▼▼▼

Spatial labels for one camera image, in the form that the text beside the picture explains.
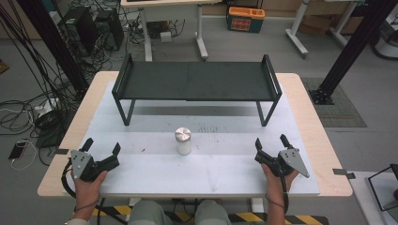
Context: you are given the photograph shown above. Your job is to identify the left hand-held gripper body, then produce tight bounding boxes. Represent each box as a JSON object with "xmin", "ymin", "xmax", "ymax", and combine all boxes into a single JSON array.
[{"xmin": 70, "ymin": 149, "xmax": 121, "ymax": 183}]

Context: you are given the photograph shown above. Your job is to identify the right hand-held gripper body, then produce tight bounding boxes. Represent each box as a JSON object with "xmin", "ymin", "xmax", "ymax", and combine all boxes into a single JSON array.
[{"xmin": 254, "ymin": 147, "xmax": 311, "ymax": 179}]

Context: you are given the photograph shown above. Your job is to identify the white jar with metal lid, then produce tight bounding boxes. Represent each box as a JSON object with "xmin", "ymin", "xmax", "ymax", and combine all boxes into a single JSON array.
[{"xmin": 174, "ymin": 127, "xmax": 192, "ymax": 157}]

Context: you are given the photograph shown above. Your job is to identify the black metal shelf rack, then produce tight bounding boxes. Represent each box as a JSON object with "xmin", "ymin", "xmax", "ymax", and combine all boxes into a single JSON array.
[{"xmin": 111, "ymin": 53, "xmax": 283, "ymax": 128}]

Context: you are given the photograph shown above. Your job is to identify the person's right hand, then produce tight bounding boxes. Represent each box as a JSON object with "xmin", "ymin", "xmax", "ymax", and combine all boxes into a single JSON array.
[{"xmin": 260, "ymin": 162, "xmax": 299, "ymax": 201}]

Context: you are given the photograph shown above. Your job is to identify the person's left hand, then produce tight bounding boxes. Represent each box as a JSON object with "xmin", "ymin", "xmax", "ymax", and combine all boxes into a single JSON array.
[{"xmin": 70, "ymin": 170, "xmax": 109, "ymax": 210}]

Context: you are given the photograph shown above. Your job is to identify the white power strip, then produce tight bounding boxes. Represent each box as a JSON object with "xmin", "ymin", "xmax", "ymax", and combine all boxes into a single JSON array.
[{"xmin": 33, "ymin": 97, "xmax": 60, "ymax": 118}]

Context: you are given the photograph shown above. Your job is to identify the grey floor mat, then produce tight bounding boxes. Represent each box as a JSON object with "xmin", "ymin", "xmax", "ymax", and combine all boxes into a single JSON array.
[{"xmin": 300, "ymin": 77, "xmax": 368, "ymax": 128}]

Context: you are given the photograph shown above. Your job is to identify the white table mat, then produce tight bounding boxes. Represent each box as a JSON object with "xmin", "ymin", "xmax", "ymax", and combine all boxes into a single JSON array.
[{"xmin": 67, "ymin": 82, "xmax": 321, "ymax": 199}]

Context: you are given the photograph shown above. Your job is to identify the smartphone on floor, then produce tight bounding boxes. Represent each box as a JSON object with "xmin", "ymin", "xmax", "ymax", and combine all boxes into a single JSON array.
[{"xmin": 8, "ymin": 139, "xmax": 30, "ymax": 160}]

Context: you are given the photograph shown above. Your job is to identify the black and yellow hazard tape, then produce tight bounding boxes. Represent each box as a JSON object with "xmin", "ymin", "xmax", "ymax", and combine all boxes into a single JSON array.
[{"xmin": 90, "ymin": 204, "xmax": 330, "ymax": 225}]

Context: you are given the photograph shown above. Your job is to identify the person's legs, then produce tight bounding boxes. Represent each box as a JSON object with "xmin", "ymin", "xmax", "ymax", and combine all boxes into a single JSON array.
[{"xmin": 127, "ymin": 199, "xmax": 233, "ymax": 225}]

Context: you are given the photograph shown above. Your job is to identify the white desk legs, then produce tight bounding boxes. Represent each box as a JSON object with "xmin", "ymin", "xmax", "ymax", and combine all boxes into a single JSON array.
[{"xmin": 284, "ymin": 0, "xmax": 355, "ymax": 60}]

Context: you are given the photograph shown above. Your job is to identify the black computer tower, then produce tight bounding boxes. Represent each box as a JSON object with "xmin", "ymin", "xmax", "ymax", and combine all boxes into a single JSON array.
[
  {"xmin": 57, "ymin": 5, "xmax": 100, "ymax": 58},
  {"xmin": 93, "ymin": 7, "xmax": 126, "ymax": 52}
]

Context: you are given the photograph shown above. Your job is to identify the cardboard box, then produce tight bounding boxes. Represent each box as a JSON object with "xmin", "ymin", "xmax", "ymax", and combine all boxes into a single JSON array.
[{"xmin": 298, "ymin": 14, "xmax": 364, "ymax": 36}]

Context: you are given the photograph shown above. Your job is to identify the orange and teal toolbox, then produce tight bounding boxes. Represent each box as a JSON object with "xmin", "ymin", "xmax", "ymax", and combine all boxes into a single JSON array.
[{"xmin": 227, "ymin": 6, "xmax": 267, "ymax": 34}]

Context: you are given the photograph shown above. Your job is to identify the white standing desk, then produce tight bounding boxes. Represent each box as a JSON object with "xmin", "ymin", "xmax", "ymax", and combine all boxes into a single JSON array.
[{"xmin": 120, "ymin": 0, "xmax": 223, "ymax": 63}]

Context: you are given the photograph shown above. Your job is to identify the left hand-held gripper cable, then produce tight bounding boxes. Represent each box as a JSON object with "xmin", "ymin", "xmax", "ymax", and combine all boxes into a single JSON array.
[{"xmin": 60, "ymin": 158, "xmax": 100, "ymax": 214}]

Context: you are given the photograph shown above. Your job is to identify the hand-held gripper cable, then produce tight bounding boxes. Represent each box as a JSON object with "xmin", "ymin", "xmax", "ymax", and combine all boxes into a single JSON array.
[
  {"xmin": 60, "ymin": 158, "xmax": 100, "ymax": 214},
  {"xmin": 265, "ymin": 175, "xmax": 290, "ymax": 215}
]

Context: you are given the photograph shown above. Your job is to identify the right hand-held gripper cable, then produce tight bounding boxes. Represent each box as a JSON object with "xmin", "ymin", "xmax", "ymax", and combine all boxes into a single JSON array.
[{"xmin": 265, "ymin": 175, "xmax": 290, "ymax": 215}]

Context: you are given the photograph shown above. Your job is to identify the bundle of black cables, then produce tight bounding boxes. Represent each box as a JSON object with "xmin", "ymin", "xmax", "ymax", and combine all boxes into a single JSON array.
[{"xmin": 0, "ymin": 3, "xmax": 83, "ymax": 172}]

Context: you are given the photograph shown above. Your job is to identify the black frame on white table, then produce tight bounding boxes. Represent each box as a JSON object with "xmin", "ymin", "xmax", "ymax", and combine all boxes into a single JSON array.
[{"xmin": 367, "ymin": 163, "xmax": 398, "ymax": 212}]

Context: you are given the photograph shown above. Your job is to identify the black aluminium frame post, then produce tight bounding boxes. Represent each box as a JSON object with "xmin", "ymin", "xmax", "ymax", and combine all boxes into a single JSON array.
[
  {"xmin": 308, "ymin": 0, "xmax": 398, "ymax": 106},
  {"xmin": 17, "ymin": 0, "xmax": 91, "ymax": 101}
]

▲▲▲

### Exercise
Set down each entry again exactly as written. Pictures stay out.

### Solution to this problem
Spatial labels for one camera image, in the form that the text beside the picture explains.
Context: you are given the photograph shown above. Your job is to identify the left hand-held gripper body, then produce tight bounding boxes. Represent each box as a JSON object with "xmin", "ymin", "xmax", "ymax", and combine all boxes into a single JSON array.
[{"xmin": 70, "ymin": 149, "xmax": 121, "ymax": 183}]

Context: you are given the photograph shown above. Your job is to identify the right hand-held gripper body, then produce tight bounding boxes. Represent each box as a JSON object with "xmin", "ymin", "xmax", "ymax", and combine all boxes into a single JSON array.
[{"xmin": 254, "ymin": 147, "xmax": 311, "ymax": 179}]

Context: you are given the photograph shown above. Your job is to identify the white jar with metal lid, then produce tight bounding boxes. Represent each box as a JSON object with "xmin", "ymin", "xmax", "ymax", and combine all boxes into a single JSON array.
[{"xmin": 174, "ymin": 127, "xmax": 192, "ymax": 157}]

Context: you are given the photograph shown above. Your job is to identify the black metal shelf rack, then produce tight bounding boxes. Represent each box as a JSON object with "xmin", "ymin", "xmax", "ymax", and combine all boxes into a single JSON array.
[{"xmin": 111, "ymin": 53, "xmax": 283, "ymax": 128}]

Context: you are given the photograph shown above. Your job is to identify the person's right hand, then produce tight bounding boxes. Represent each box as a JSON object with "xmin", "ymin", "xmax", "ymax", and combine all boxes into a single JSON array.
[{"xmin": 260, "ymin": 162, "xmax": 299, "ymax": 201}]

Context: you are given the photograph shown above. Your job is to identify the person's left hand, then produce tight bounding boxes. Represent each box as a JSON object with "xmin", "ymin", "xmax", "ymax", and combine all boxes into a single JSON array.
[{"xmin": 70, "ymin": 170, "xmax": 109, "ymax": 210}]

Context: you are given the photograph shown above. Your job is to identify the white power strip, then produce tight bounding boxes. Represent each box as a JSON object with "xmin", "ymin", "xmax", "ymax", and combine all boxes into a single JSON array.
[{"xmin": 33, "ymin": 97, "xmax": 60, "ymax": 118}]

Context: you are given the photograph shown above. Your job is to identify the grey floor mat, then produce tight bounding boxes. Represent each box as a JSON object with "xmin", "ymin", "xmax", "ymax", and combine all boxes into a single JSON array.
[{"xmin": 300, "ymin": 77, "xmax": 368, "ymax": 128}]

Context: you are given the photograph shown above. Your job is to identify the white table mat, then produce tight bounding boxes. Represent each box as a JSON object with "xmin", "ymin", "xmax", "ymax", and combine all boxes into a single JSON array.
[{"xmin": 67, "ymin": 82, "xmax": 321, "ymax": 199}]

Context: you are given the photograph shown above. Your job is to identify the smartphone on floor, then produce tight bounding boxes. Represent each box as a JSON object with "xmin", "ymin", "xmax", "ymax", and combine all boxes into a single JSON array.
[{"xmin": 8, "ymin": 139, "xmax": 30, "ymax": 160}]

Context: you are given the photograph shown above. Your job is to identify the black and yellow hazard tape, then produce tight bounding boxes. Represent each box as a JSON object with "xmin", "ymin", "xmax", "ymax", and combine all boxes into a single JSON array.
[{"xmin": 90, "ymin": 204, "xmax": 330, "ymax": 225}]

Context: you are given the photograph shown above. Your job is to identify the person's legs, then produce tight bounding boxes. Represent each box as a JSON object with "xmin", "ymin", "xmax", "ymax", and combine all boxes into a single JSON array.
[{"xmin": 127, "ymin": 199, "xmax": 233, "ymax": 225}]

Context: you are given the photograph shown above. Your job is to identify the white desk legs, then produce tight bounding boxes. Represent each box as a JSON object with "xmin", "ymin", "xmax", "ymax", and combine all boxes into a single JSON array.
[{"xmin": 284, "ymin": 0, "xmax": 355, "ymax": 60}]

Context: you are given the photograph shown above. Your job is to identify the black computer tower, then produce tight bounding boxes. Represent each box as a JSON object with "xmin", "ymin", "xmax", "ymax", and combine all boxes into a single JSON array.
[
  {"xmin": 57, "ymin": 5, "xmax": 100, "ymax": 58},
  {"xmin": 93, "ymin": 7, "xmax": 126, "ymax": 52}
]

Context: you are given the photograph shown above. Your job is to identify the cardboard box, then produce tight bounding boxes. Represent each box as a JSON object with "xmin", "ymin", "xmax", "ymax", and combine all boxes into a single JSON array.
[{"xmin": 298, "ymin": 14, "xmax": 364, "ymax": 36}]

Context: you are given the photograph shown above. Your job is to identify the orange and teal toolbox, then produce tight bounding boxes. Represent each box as a JSON object with "xmin", "ymin", "xmax", "ymax", and combine all boxes into a single JSON array.
[{"xmin": 227, "ymin": 6, "xmax": 267, "ymax": 34}]

Context: you are given the photograph shown above. Your job is to identify the white standing desk, then produce tight bounding boxes. Represent each box as a JSON object with "xmin", "ymin", "xmax", "ymax", and combine all boxes into a single JSON array.
[{"xmin": 120, "ymin": 0, "xmax": 223, "ymax": 63}]

Context: you are given the photograph shown above. Your job is to identify the left hand-held gripper cable, then produce tight bounding boxes. Represent each box as a JSON object with "xmin", "ymin", "xmax", "ymax", and combine all boxes into a single JSON array.
[{"xmin": 60, "ymin": 158, "xmax": 100, "ymax": 214}]

Context: you are given the photograph shown above. Your job is to identify the hand-held gripper cable, then produce tight bounding boxes. Represent each box as a JSON object with "xmin", "ymin", "xmax", "ymax", and combine all boxes into a single JSON array.
[
  {"xmin": 60, "ymin": 158, "xmax": 100, "ymax": 214},
  {"xmin": 265, "ymin": 175, "xmax": 290, "ymax": 215}
]

Context: you are given the photograph shown above. Your job is to identify the right hand-held gripper cable, then produce tight bounding boxes. Represent each box as a JSON object with "xmin", "ymin", "xmax", "ymax", and combine all boxes into a single JSON array.
[{"xmin": 265, "ymin": 175, "xmax": 290, "ymax": 215}]

Context: you are given the photograph shown above. Your job is to identify the bundle of black cables, then produce tight bounding boxes. Represent each box as a JSON object with "xmin", "ymin", "xmax", "ymax", and combine all boxes into a single JSON array.
[{"xmin": 0, "ymin": 3, "xmax": 83, "ymax": 172}]

Context: you are given the photograph shown above. Your job is to identify the black frame on white table, then produce tight bounding boxes. Represent each box as a JSON object with "xmin", "ymin", "xmax", "ymax", and combine all boxes into a single JSON array.
[{"xmin": 367, "ymin": 163, "xmax": 398, "ymax": 212}]

Context: you are given the photograph shown above. Your job is to identify the black aluminium frame post, then produce tight bounding boxes. Represent each box as a JSON object with "xmin", "ymin", "xmax", "ymax", and combine all boxes into a single JSON array.
[
  {"xmin": 308, "ymin": 0, "xmax": 398, "ymax": 106},
  {"xmin": 17, "ymin": 0, "xmax": 91, "ymax": 101}
]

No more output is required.